By and large, biographies tend towards the weighty, filled as they are with the minutiae of their subject’s life. Any attempt to encapsulate these lives within another art form necessitates some kind of shorthand; signifiers of events, personal traits or relationships. Occasionally, such works adopt the structure of a book; John Cale and Lou Reed’s Songs for Drella, for instance, is as impressive and moving as any written account of the life of Andy Warhol. Frequently, they focus in on a single character feature, something that drew them to the subject in the first place: a facial tick, mannerism or unidentifiable quality.
Bio-pics are posited somewhere between biography and portrait, having neither the depth of the former nor the enigma of a photograph or painting. As a result, they run the gamut from the respectable to the inspired. De-Lovely, Irwin Winkler’s musical fable of the life of Cole Porter, is neither. Managing to be both humdrum and ludicrously overblown, it does, surprisingly, retain some sense of dignity in its patchy account of one of the great songwriters of the twentieth century.
Its major failing is in presenting the songs not as a product of their time, but as numbers played out by a broad spectrum of musical celebrities. Cole Porter’s songs are his legacy, the key reason for celebrating his life, in any medium. Certainly, the history of his various relationships with both sexes makes for an interesting story, but without the music, it would become a tired and indulgent tale. There is something bizarre therefore, in the way the songs are massacred by a litany of second-rate singers*. Robbie Williams and Alanis Morrisette tear through ‘Its De-Lovely’ and ‘Lets Do It, Lets Fall In Love’, whilst still playing the role of cheeky chappie and screaming banshee. However, these misdemeanours pale next to the vocal crimes inflicted by Sheryl Crowe, who bludgeons ‘Begin the Beguine’. It is some consolation that this musical nadir is not followed by guest spots from Celine Dion or Mariah Carey.
More impressive are a fleeting appearance by Mick Hucknall and two fine performances by Diane Krall and Elvis Costello, the latter making for an impressively exuberant bandleader. However, it is left to West End star John Barrowman to show how Cole Porter’s songs should really be performed. His ‘Night and Day’ remains the only sublime moment in the film, capturing the essence of Porter’s best work.
Songs aside, De-Lovely is a shambles. The narrative, by occasional Scorsese collaborator Jay Cocks (Age of Innocence and Gangs of New York), is woefully inept. A cross between a bad Andy Hardy film and Dicken’s ‘A Christmas Carol’, it features a more deserving Jonathan Pryce, playing the Gabriel of one of Porter’s best showstoppers, as he takes the songwriter back through the major events of his life. One sequence, Porter’s first visit to Louis B. Mayer’s Hollywood lot, beggars belief. Fluorescently over-lit, the ensuing comedy routine is badly choreographed and lacks both humour and originality.
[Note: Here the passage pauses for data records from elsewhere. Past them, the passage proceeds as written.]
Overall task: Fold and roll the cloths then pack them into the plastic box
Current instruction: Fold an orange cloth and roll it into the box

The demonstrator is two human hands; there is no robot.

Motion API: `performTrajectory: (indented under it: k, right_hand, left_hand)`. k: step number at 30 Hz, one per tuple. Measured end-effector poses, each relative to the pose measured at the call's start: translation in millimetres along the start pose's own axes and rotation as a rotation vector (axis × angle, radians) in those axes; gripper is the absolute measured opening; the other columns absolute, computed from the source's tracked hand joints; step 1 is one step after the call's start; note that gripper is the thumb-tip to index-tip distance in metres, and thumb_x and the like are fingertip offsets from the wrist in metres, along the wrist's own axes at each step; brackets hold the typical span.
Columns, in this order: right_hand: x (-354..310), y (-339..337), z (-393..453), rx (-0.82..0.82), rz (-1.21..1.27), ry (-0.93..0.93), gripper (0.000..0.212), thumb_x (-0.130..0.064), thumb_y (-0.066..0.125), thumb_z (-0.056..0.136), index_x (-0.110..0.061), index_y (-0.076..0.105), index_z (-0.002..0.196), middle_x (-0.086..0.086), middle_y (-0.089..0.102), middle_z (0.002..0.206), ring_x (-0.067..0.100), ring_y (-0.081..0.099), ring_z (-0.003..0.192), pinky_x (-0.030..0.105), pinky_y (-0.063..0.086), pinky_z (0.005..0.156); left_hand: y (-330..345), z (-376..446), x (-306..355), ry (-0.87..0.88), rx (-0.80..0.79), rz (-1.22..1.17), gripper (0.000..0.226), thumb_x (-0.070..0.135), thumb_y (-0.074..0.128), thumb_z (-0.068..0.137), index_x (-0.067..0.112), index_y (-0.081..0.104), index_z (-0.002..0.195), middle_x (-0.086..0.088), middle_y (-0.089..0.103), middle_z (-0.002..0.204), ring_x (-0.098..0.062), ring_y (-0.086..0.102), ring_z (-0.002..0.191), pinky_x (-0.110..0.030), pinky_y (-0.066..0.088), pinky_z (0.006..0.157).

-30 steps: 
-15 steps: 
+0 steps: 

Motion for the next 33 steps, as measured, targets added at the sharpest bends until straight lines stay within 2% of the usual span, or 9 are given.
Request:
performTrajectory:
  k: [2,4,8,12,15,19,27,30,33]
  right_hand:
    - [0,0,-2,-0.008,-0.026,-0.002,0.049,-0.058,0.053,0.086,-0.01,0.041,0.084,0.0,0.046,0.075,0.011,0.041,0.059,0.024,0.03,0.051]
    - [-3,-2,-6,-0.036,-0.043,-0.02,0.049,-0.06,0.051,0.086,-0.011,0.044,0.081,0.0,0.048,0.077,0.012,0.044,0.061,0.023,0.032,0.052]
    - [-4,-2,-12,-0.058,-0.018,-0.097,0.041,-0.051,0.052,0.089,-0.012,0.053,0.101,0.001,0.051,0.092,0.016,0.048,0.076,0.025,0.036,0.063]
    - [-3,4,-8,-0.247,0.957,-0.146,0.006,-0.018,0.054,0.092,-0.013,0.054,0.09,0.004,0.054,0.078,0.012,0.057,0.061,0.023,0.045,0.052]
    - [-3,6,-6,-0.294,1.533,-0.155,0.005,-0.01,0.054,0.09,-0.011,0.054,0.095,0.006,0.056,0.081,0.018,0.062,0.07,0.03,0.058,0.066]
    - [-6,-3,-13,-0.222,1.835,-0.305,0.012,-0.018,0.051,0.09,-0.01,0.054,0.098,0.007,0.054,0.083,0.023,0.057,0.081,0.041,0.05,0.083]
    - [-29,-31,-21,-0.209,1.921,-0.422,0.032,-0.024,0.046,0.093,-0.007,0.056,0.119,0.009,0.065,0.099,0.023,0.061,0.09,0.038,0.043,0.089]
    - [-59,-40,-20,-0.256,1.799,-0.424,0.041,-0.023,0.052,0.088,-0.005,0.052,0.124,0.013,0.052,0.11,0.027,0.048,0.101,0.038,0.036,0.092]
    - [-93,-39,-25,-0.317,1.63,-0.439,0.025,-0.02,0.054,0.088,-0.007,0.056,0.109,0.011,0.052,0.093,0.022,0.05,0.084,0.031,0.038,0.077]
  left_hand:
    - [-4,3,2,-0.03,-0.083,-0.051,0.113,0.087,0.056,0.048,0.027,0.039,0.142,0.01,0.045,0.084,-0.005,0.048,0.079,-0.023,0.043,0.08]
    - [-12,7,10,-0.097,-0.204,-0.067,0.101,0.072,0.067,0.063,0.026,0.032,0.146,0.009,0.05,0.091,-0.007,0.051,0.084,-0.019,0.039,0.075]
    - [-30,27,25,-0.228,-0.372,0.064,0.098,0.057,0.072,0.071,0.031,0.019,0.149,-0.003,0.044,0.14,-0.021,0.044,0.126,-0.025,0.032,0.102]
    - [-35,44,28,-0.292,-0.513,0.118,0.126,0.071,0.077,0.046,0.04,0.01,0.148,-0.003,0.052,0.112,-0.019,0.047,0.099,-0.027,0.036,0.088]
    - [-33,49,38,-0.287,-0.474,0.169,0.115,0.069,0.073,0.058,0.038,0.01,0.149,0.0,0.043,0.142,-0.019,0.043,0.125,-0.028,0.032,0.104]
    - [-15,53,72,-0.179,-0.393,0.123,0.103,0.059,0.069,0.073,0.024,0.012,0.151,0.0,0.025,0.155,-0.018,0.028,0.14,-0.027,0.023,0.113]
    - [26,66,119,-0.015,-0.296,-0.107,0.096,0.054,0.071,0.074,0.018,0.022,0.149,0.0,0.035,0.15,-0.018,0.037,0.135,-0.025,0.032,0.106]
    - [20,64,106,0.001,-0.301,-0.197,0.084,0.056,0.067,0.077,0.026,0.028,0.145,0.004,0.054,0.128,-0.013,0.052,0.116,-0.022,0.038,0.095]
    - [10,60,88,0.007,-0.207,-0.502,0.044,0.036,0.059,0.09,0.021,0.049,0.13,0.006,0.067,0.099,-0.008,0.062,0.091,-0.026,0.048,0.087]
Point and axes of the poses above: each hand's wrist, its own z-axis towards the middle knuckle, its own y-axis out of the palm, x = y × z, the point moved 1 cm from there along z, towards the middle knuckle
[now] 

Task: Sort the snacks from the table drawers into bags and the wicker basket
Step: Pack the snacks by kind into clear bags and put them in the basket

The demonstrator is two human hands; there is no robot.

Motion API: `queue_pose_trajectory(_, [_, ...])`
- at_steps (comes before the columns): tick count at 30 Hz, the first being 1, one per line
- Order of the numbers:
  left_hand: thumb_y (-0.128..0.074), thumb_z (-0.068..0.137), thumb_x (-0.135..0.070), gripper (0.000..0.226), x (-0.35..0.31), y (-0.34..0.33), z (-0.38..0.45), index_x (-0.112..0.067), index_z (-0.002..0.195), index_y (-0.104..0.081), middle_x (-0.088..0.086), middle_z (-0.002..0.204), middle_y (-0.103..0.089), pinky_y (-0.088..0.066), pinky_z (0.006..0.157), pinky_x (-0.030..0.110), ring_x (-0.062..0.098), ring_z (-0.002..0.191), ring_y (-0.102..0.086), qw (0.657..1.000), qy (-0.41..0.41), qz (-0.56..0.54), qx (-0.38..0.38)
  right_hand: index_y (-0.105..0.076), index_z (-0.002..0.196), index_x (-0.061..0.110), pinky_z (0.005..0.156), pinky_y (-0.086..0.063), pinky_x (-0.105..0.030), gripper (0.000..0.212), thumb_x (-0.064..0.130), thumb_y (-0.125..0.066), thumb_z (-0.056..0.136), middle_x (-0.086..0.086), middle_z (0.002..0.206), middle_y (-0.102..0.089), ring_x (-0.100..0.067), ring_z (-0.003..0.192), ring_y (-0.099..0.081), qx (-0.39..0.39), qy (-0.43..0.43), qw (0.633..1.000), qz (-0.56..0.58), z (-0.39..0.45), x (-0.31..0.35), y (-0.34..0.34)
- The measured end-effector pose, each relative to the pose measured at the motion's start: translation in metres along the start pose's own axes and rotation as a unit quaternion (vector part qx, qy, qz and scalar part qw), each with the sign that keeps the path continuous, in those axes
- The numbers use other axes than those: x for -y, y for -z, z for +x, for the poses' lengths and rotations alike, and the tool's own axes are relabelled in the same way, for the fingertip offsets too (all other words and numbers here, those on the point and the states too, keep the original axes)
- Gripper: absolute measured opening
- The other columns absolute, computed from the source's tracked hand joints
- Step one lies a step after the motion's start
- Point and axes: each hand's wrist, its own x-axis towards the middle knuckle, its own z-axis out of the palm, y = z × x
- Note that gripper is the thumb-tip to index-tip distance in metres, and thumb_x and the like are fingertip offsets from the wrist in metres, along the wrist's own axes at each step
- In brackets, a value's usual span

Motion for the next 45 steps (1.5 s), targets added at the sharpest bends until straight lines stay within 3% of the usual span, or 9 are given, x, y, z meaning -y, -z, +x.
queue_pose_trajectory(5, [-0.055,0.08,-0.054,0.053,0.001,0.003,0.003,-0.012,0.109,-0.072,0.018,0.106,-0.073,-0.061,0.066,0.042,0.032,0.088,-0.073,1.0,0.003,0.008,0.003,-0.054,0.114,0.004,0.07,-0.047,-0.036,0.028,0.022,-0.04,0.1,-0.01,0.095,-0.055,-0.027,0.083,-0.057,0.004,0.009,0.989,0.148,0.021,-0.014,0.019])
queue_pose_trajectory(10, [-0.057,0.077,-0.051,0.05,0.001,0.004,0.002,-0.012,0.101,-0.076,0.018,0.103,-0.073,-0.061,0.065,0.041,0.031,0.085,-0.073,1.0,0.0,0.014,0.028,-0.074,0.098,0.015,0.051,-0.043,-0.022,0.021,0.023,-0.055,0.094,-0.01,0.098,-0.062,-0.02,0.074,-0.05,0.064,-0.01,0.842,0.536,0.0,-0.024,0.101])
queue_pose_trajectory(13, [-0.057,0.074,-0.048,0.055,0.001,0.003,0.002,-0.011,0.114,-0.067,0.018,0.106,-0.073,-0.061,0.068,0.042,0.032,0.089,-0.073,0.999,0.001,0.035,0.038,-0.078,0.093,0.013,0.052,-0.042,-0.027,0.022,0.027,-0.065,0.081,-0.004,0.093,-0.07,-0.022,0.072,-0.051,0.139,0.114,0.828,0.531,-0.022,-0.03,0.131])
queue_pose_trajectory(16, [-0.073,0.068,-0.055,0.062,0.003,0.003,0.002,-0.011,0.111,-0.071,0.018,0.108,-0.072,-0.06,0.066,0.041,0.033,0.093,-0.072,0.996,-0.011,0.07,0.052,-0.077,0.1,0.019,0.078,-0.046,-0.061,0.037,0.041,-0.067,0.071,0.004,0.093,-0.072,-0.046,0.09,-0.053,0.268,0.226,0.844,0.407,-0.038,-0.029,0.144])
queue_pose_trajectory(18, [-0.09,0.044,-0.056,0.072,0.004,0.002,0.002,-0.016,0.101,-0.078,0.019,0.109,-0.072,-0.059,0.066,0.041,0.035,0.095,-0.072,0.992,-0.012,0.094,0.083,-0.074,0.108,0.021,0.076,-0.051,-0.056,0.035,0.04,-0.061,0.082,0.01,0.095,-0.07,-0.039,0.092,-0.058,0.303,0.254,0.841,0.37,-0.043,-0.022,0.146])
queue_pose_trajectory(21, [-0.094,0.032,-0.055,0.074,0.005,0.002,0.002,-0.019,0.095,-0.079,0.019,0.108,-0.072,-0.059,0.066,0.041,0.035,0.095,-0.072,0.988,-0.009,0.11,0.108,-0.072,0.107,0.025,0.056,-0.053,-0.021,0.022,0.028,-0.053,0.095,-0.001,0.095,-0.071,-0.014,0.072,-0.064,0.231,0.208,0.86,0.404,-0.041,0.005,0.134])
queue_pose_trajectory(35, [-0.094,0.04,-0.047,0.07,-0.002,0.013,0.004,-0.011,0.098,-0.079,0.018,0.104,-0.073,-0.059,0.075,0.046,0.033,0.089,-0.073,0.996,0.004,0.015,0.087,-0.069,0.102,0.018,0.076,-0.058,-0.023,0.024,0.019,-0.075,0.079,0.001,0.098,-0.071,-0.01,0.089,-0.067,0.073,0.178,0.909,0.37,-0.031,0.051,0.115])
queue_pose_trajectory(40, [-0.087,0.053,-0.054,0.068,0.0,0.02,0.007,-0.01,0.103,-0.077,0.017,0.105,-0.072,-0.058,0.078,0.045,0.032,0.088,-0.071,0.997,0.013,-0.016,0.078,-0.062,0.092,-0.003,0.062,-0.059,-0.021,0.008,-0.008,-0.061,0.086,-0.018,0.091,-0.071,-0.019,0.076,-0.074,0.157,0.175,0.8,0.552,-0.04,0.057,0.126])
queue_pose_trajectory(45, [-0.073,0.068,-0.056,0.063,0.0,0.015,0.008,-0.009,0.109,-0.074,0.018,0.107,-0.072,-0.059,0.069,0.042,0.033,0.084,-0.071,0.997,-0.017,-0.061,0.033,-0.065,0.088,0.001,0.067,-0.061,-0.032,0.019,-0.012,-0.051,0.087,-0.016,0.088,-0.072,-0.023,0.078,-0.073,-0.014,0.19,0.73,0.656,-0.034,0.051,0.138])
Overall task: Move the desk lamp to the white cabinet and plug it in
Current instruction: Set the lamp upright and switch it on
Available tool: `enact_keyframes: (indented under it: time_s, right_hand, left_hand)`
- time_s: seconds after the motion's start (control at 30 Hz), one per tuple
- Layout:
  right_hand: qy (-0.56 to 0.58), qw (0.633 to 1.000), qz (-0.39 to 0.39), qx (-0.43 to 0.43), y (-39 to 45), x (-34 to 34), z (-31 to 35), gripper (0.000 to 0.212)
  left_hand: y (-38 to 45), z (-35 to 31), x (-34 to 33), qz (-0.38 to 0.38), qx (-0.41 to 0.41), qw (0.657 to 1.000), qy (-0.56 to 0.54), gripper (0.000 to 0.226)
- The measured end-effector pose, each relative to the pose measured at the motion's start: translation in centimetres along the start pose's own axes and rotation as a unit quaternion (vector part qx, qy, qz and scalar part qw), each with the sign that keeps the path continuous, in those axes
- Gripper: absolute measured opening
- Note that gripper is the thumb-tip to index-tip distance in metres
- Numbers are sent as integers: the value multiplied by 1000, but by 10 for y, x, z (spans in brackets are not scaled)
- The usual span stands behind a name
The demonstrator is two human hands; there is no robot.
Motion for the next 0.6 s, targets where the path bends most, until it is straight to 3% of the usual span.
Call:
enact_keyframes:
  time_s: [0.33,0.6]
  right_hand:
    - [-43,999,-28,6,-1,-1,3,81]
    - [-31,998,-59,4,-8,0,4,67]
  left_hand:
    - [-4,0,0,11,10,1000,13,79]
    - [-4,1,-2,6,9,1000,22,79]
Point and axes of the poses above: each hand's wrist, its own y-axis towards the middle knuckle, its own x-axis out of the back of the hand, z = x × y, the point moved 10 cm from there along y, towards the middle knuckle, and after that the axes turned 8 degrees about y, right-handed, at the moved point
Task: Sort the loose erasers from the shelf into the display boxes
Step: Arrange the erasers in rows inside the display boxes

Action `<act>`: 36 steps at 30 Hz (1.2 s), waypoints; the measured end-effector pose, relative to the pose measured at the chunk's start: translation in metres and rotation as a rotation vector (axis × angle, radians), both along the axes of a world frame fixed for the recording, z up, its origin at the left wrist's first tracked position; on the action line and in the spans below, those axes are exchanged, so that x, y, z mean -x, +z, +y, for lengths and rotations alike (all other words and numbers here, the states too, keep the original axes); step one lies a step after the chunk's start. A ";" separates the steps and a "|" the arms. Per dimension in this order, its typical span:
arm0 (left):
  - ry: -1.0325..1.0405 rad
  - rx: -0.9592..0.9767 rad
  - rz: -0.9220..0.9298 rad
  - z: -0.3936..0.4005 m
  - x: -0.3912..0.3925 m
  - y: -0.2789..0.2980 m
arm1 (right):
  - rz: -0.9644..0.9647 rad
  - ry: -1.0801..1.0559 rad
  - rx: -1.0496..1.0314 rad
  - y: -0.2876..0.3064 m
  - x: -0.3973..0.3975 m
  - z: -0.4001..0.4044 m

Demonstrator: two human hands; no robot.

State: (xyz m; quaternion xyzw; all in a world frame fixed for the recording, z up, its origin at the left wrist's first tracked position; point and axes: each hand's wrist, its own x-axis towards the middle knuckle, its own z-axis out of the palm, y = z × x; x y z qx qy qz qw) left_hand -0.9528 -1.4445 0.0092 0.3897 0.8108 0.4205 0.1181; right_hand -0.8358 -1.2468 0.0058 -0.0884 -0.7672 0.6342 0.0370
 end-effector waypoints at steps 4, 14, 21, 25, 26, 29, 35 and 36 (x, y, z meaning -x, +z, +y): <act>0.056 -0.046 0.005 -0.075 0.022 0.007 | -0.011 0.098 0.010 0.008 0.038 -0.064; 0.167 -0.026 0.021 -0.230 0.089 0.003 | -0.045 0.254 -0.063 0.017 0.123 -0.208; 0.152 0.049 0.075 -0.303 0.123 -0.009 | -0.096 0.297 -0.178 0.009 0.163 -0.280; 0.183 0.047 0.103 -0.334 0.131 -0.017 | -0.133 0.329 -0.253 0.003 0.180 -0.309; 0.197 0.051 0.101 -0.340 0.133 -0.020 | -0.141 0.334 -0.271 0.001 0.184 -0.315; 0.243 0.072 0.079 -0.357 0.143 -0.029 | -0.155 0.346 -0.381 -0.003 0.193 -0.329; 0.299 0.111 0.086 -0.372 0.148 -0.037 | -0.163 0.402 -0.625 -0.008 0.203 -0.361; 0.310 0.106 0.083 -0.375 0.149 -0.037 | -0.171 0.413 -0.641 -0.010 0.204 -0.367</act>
The question of Porter’s sexuality is also poorly handled, desperate as it is not to offend anyone who may be unaware of his prodigious carnal appetite. Winkler adopts the ‘blink-and-then-you-miss-it’ approach to homosexuality (or to paraphrase a Marilyn Monroe song, ‘A kiss between men may be quite continental, but heteros are a box office’s best friend’).
And yet, undeserving as the film is, it is punctuated with genuine emotion, thanks to Kevin Kline and Ashley Judd. Cole and Linda’s partnership, according to the film, was the prop in Porter’s life, from which he drew strength and inspiration. Judd, in particular, finds a welcome depth amongst the script’s numerous clichés. While Kline’s voice may do little justice to the songs, he plays Porter with a finesse that gives some indication of why people were drawn to him.
Although Porter’s music may, at times, seem little more than a trifle – the recreation of playful tunes from a bygone era – there is subtlety and complexity beyond the entertainment, a hint of the personal conflicts Cole faced in his otherwise privileged lifestyle; that beyond this trite bio-pic, there really was enchantment, sophistication and grace.
* In fact, it is more cynical than bizarre. The inclusion of contemporary pop, soul, rock and jazz singers will undoubtedly boost the sales of the soundtrack album, ignoring a century’s worth of recordings by singers who are all too aware that the importance is emoting, not winning, while they’re singing.